### Exercise details
The whole listing, except its pictures, is to be repeated exactly.

### Source data
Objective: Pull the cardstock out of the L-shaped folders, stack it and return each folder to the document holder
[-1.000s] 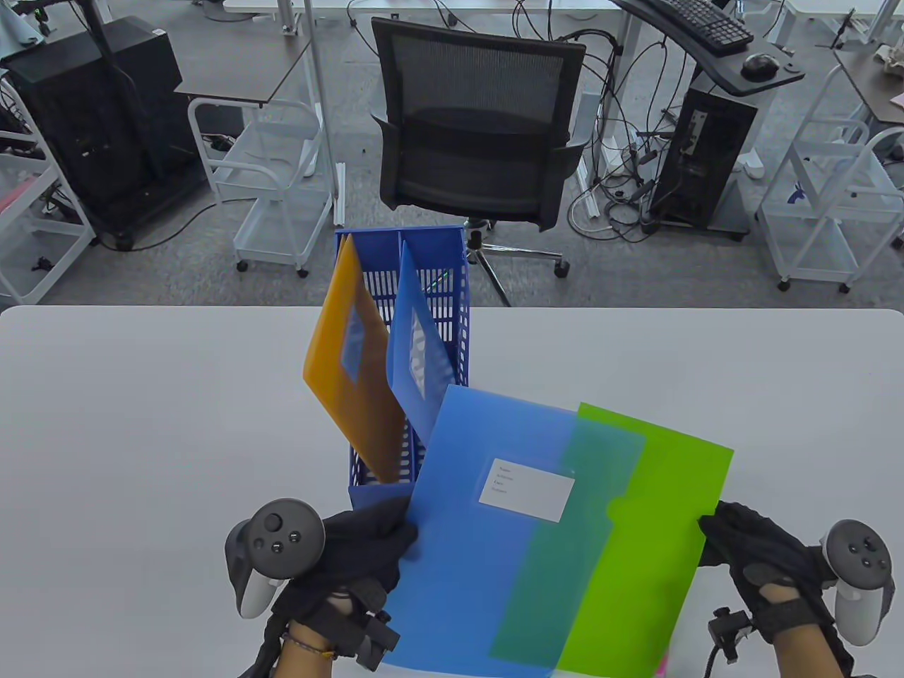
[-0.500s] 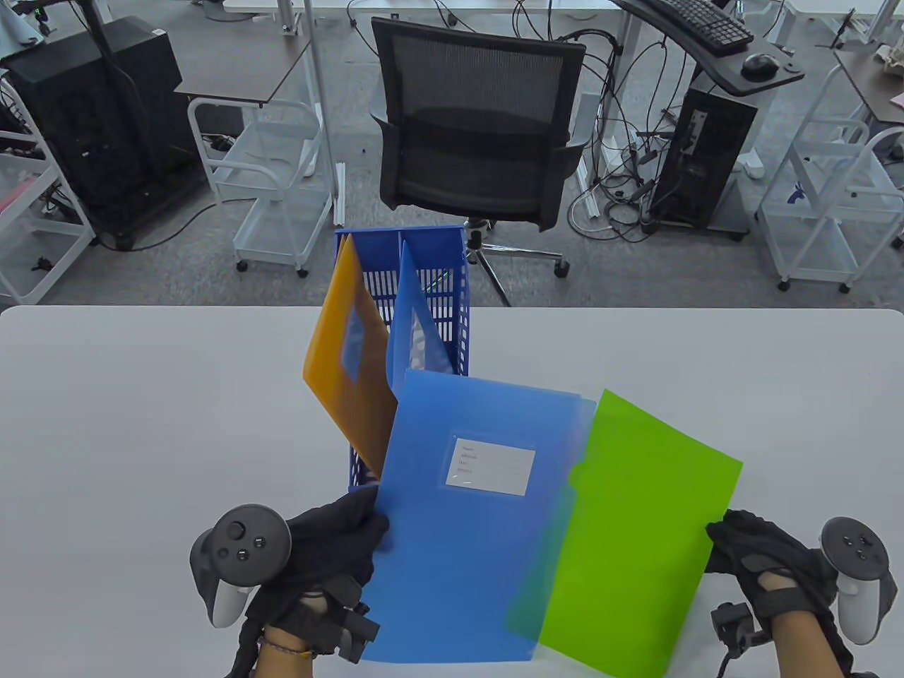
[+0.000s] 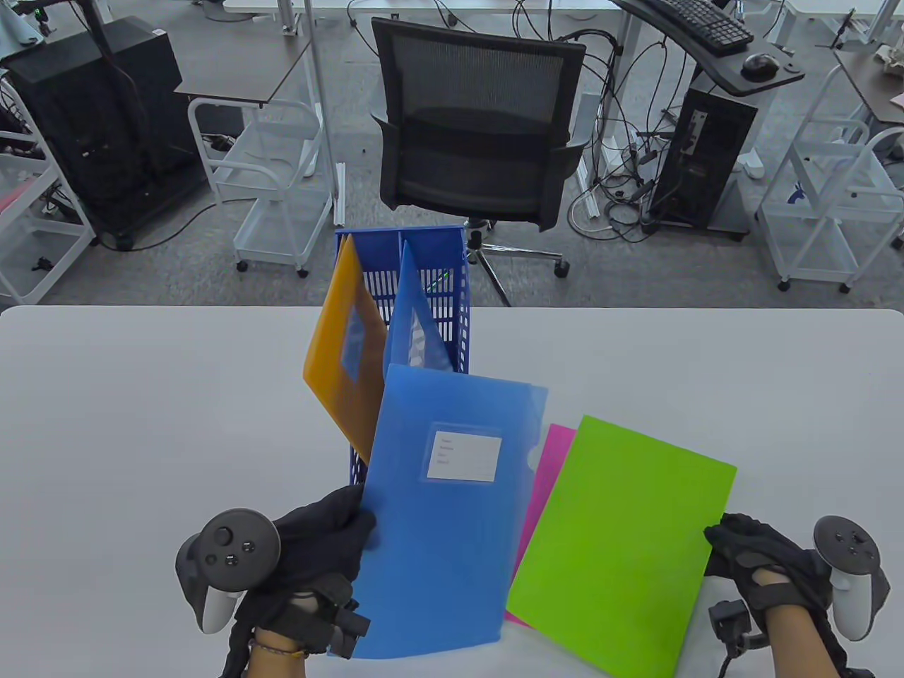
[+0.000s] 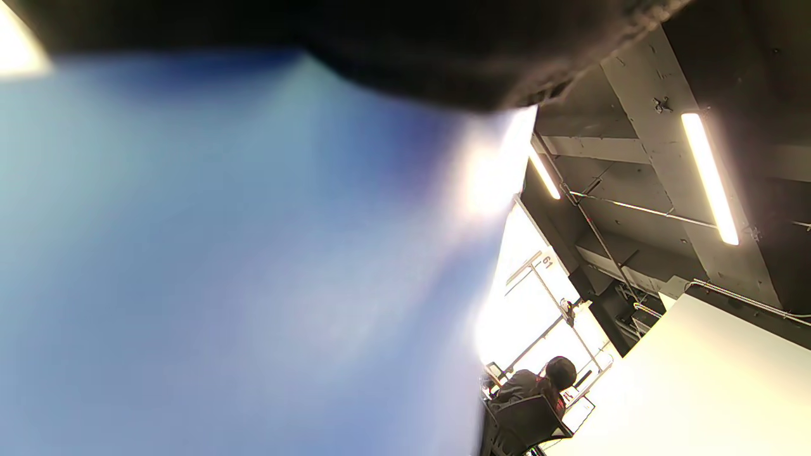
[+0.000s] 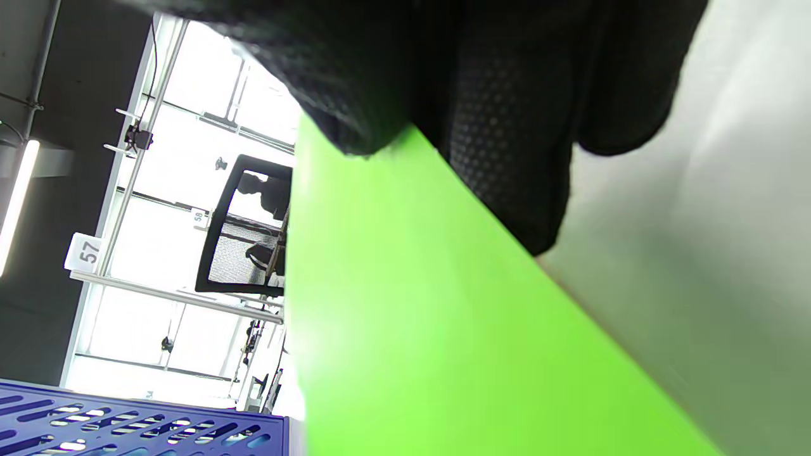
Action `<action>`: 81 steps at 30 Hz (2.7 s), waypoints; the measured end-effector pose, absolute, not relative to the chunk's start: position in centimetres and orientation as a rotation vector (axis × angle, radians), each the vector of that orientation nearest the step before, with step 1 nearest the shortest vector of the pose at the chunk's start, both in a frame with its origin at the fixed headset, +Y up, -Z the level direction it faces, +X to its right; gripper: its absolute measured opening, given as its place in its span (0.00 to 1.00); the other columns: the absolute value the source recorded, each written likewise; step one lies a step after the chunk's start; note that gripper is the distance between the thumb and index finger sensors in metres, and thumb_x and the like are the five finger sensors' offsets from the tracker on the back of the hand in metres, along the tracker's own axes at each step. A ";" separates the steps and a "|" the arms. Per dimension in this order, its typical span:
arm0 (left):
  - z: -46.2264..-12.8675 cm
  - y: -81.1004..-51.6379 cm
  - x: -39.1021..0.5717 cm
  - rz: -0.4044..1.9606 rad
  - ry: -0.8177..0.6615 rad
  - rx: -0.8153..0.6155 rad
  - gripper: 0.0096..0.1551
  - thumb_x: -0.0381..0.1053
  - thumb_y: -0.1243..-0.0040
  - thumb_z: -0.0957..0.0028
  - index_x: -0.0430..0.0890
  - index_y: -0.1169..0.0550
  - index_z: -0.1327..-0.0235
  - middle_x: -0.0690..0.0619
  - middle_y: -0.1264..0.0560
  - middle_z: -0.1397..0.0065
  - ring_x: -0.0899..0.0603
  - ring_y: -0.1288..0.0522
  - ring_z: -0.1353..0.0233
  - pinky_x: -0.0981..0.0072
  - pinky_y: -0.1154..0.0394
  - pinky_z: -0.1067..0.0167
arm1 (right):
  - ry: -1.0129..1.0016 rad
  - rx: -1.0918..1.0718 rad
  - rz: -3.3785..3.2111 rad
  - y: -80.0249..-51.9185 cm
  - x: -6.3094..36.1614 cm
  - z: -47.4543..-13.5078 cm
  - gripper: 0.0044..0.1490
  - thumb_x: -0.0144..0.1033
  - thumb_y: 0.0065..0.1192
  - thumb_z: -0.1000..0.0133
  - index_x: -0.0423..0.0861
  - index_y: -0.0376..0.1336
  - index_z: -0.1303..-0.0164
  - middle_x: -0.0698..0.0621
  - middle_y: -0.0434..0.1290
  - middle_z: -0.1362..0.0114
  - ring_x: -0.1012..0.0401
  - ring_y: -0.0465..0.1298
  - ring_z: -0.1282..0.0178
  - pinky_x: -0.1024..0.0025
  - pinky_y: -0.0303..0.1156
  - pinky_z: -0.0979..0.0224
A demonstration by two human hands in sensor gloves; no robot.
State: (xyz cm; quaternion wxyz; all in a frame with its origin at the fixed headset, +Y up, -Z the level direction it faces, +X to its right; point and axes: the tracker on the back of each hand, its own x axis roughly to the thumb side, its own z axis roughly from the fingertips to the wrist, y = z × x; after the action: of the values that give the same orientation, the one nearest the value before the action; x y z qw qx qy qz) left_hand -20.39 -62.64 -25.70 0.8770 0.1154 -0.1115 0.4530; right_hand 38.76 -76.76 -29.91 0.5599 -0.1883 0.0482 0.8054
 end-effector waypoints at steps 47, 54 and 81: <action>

### Response area
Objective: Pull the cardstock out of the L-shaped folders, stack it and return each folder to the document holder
[-1.000s] 
[-0.500s] 
[+0.000s] 
[+0.000s] 
[+0.000s] 
Action `<action>`: 81 steps at 30 Hz (2.7 s), waypoints; the measured end-effector pose, absolute, not relative to the chunk's start: position in centimetres and orientation as a rotation vector (axis × angle, radians), each the vector of that orientation nearest the step before, with step 1 nearest the shortest vector of the pose at the chunk's start, both in a frame with its origin at the fixed headset, +Y up, -Z the level direction it faces, +X to its right; gripper: its absolute measured opening, given as its place in its span (0.00 to 1.00); the other columns: the absolute value the source recorded, each written likewise; step one lies a step after the chunk's start; note that gripper is the distance between the thumb and index finger sensors in metres, and thumb_x and the like are the five finger sensors' offsets from the tracker on the back of the hand in metres, along the tracker's own axes at each step. A ";" separates the steps and a "|" the arms. Per dimension in this order, its typical span:
arm0 (left):
  - z: -46.2264..-12.8675 cm
  - y: -81.1004..-51.6379 cm
  - x: -39.1021..0.5717 cm
  - rz: -0.4044..1.9606 rad
  - ry: -0.8177..0.6615 rad
  - rx: -0.8153..0.6155 rad
  - gripper: 0.0096..0.1551
  - thumb_x: -0.0381..0.1053
  - thumb_y: -0.1243..-0.0040
  - thumb_z: -0.0957..0.0028
  - index_x: -0.0430..0.0890
  - index_y: -0.1169..0.0550
  - index_z: -0.1327..-0.0235
  - middle_x: -0.0690..0.0619
  - middle_y: -0.1264..0.0560
  - middle_z: -0.1397..0.0065
  - ring_x: -0.0899..0.0603
  - ring_y: -0.1288..0.0522
  - ring_z: -0.1353..0.0233
  - pinky_x: -0.0981..0.0072
  - pinky_y: -0.1154..0.0394
  - pinky_z: -0.1067..0.0167
arm1 (right):
  - ry: -1.0129..1.0016 rad
  - rx: -1.0918..1.0718 rad
  - rz: -3.3785..3.2111 rad
  - y: -80.0249..-51.9185 cm
  - x: -6.3094..36.1614 cm
  - z: -47.4543..-13.5078 cm
  - gripper: 0.0044..0.1490
  - thumb_x: -0.0144..0.1033
  - thumb_y: 0.0065..0.1192
  - thumb_z: -0.1000..0.0133
  - index_x: -0.0423..0.0861
  - index_y: -0.0376..0.1336
  - index_z: -0.1303..-0.0164
  - middle_x: -0.0698..0.0621
  - middle_y: -0.0434..0.1290
  - middle_z: -0.1362..0.0114
  - ring_x: -0.1012..0.0401
  - ring_y: -0.0465..0.1298
  - ring_z: -0.1282..0.0178
  - pinky_x: -0.1024..0.0025
  - pinky_y: -0.0303..0.1156
  - pinky_z: -0.0979..0.0224
A demonstration by two human hands in sensor gloves; no robot.
State: (xyz cm; quaternion wxyz; all in a frame with its origin at the fixed headset, +Y up, -Z the level direction it faces, +X to its right; point and axes: the tracker on the back of each hand, its own x axis roughly to the thumb side, its own z axis roughly from the fingertips to the wrist, y = z × x; after the action: of the values that give the same orientation, the one nearest the value before the action; x y z qw qx qy qz) left_hand -20.39 -62.64 -25.70 0.8770 0.1154 -0.1115 0.4530; right_hand 38.76 -76.76 -29.91 0.5599 -0.1883 0.0482 0.8054
 end-effector waypoints at steps 47, 54 and 81: <action>

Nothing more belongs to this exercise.